COVID-19 test tube being held by someone
Adults who receive metformin shortly after a COVID-19 diagnosis may have a lower risk for long COVID. Image: Adobe Stock

“Early outpatient COVID-19 treatment with metformin decreased the subsequent risk of long COVID by 41.3% during 10-month follow-up,” Carolyn T. Bramante, MD, MPH, assistant professor of medicine in the adult and pediatric weight management clinics, division of geriatrics, palliative and primary care at the University of Minnesota, and colleagues wrote. “This finding is consistent with the 42.3% reduction in health care utilization for severe COVID-19 with metformin in the first 14 days of the trial. Fluvoxamine and ivermectin did not decrease the risk of long COVID.”

Bramante and colleagues conducted a randomized, quadruple-blind, placebo-controlled trial in which adults aged 30 to 85 years with overweight or obesity who had COVID-19 symptoms for fewer than 7 days and a documented positive COVID-19 test were enrolled at six study sites in the U.S. Participants were randomly assigned, 1:1:1:1:1:1, using a 2x3 factorial design, to metformin plus ivermectin, metformin plus fluvoxamine, metformin plus placebo, ivermectin plus placebo, fluvoxamine plus placebo or placebo plus placebo. All study drugs were oral medications in tablet form. Follow-up surveys were conducted every 30 days up to day 300 beginning 60 days after randomization. Participants were defined as having long COVID if they received a diagnosis from a medical provider. Long COVID was ascertained through follow-up studies on day 180, 210, 240, 270 and 300.

There were 1,126 adults included in the study (56.1% women; median age, 45 years), of whom 564 received metformin and 562 matched placebo; 361 received ivermectin and 378 matched placebo, and 297 received fluvoxamine and 298 matched placebo. Each person in the trial contributed to two comparisons after factorial design was opened.

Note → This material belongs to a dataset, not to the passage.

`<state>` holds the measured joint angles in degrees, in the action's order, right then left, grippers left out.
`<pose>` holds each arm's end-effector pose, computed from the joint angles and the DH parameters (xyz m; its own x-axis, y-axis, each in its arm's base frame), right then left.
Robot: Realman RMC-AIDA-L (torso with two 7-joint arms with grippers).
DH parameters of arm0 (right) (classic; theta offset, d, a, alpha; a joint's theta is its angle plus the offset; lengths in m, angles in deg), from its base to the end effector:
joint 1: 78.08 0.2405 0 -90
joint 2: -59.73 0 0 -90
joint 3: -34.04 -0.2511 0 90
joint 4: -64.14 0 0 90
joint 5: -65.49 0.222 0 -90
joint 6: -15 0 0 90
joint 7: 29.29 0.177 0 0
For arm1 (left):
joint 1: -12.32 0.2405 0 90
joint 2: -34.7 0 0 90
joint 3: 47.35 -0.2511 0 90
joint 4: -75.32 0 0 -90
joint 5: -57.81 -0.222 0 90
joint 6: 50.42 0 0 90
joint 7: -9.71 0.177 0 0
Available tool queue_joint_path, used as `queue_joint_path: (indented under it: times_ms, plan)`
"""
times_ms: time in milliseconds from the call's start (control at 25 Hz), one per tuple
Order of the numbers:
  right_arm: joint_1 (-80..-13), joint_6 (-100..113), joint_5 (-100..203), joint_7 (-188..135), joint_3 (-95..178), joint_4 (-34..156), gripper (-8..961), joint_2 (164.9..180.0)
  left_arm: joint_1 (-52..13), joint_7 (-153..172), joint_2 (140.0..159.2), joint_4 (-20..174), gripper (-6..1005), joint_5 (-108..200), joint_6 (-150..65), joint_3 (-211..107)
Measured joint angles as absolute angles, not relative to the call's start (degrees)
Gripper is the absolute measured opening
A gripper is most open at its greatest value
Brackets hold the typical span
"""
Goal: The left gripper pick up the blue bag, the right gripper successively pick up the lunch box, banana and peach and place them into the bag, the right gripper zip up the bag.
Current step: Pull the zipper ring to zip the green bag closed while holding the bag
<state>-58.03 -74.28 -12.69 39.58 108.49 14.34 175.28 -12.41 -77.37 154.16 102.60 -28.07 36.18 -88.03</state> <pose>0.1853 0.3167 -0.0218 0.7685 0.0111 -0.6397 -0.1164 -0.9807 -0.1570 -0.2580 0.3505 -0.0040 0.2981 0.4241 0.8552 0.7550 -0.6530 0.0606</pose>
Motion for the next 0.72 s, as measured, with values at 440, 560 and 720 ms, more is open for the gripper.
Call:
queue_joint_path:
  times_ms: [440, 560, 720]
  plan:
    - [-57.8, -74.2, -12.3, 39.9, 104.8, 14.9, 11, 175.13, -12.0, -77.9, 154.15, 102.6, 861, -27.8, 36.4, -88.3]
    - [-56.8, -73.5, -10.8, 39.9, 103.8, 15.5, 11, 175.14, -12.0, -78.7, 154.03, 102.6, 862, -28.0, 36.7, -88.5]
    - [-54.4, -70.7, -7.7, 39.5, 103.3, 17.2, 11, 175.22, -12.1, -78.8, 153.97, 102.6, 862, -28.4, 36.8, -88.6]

Of the cohort, 8.3% were diagnosed with long COVID by day 300. Adults who received metformin were less likely to be diagnosed with long COVID than those who received matched placebo (HR = 0.59; 95% CI, 0.39-0.89; P = .012). Ivermectin and fluvoxamine were not associated with a difference in long COVID risk compared with matched placebo.

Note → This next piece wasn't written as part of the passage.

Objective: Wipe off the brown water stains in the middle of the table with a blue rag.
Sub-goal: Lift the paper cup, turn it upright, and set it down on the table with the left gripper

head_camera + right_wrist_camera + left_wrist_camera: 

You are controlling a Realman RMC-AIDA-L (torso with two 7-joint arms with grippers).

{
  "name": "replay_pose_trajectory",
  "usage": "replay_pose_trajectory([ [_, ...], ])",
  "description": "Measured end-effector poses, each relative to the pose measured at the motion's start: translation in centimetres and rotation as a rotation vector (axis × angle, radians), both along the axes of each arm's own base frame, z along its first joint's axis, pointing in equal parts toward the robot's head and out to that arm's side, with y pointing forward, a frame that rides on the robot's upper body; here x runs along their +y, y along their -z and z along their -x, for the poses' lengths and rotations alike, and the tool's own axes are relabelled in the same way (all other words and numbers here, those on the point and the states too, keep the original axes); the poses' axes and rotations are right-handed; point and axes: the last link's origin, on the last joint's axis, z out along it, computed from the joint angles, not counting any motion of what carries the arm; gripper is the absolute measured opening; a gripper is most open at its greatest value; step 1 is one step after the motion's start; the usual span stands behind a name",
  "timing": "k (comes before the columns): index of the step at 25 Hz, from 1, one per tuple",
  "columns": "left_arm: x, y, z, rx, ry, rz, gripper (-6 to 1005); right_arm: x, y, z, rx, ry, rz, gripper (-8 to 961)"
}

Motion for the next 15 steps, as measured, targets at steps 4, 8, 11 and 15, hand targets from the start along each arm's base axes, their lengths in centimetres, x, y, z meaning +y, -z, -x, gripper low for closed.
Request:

The reduced risk for long COVID with metformin therapy was consistent across subgroups and COVID-19 variants. When metformin was initiated less than 4 days after symptom onset, adults had an even greater reduction in long COVID risk compared with placebo (HR = 0.37; 95% CI, 0.15-0.95).

The timing of long COVID diagnoses did not change during the trial. The percentage of adults diagnosed with long COVID was higher among women than men (10.9% vs. 4.9%). A higher percentage of unvaccinated adults were diagnosed with long COVID compared with those who received at least the primary vaccine series (10.3% vs. 6.6%). Among 57 adults who received a booster vaccination, one reported a long COVID diagnosis.

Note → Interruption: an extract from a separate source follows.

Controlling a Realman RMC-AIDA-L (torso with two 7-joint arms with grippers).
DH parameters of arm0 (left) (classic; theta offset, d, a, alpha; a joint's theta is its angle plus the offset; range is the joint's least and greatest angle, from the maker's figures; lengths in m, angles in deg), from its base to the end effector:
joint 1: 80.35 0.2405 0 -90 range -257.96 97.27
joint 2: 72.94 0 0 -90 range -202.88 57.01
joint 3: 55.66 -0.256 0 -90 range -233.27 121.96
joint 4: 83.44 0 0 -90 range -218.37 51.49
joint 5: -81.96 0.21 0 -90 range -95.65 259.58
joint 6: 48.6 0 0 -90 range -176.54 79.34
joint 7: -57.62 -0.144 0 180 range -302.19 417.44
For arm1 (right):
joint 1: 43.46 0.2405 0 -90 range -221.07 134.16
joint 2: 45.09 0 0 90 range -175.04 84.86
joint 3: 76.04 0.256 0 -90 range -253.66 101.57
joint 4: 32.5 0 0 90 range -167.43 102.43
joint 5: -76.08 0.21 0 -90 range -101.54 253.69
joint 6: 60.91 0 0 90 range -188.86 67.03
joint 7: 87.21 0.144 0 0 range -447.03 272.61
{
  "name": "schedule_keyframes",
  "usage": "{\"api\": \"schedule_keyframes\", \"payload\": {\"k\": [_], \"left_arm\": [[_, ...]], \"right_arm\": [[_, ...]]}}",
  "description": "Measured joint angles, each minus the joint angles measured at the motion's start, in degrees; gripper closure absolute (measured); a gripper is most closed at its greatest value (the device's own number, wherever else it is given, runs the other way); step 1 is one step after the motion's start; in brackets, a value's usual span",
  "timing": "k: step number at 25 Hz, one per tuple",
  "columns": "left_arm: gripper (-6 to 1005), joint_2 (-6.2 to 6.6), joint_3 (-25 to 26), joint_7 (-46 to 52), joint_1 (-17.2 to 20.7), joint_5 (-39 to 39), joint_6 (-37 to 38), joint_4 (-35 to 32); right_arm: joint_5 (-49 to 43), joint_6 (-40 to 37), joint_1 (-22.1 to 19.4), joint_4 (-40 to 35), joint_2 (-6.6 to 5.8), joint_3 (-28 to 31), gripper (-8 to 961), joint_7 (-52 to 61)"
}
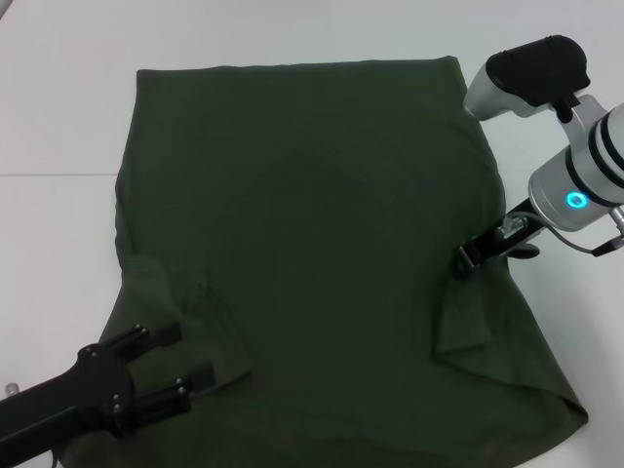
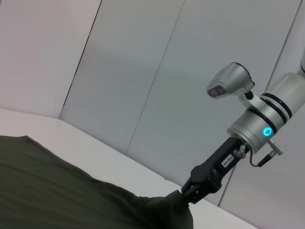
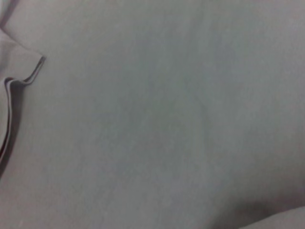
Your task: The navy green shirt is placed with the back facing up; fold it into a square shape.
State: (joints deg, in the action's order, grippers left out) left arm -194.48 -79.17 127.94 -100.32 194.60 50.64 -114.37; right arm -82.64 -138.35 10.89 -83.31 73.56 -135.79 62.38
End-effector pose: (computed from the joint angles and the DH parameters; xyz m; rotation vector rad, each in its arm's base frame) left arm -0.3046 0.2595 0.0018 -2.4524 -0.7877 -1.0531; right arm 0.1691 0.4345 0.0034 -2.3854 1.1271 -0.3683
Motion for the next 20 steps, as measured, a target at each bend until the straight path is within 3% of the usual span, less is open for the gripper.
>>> {"api": "schedule_keyframes", "payload": {"k": [6,14,20], "left_arm": [[107,0.0,0.0,0.0,0.2,0.0,0.4,0.0],[108,-0.11,-0.5,-0.1,0.5,0.1,0.4,0.1],[108,-0.16,-0.6,-0.1,0.6,0.1,0.6,0.1]], "right_arm": [[0.5,-0.8,0.2,0.1,0.12,0.6,892,0.0],[2.7,-1.6,0.3,0.1,0.11,2.4,543,0.0],[2.7,-3.0,-1.5,0.3,-0.96,6.0,336,3.7]]}}
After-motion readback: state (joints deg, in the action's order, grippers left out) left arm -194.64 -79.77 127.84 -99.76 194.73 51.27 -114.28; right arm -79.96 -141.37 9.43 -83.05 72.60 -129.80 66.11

“As the COVID-19 pandemic continues to evolve, all therapeutics require further prospective, interventional trials to assess long COVID incidence, including among people who have received vaccination and booster vaccination, and people with previous SARS-CoV-2 infection,” the researchers wrote. “Long COVID is an important public health emergency that might have lasting health, mental health, and economic sequelae, particularly in socioeconomically marginalized groups, and metformin is safe and widely available at low cost.”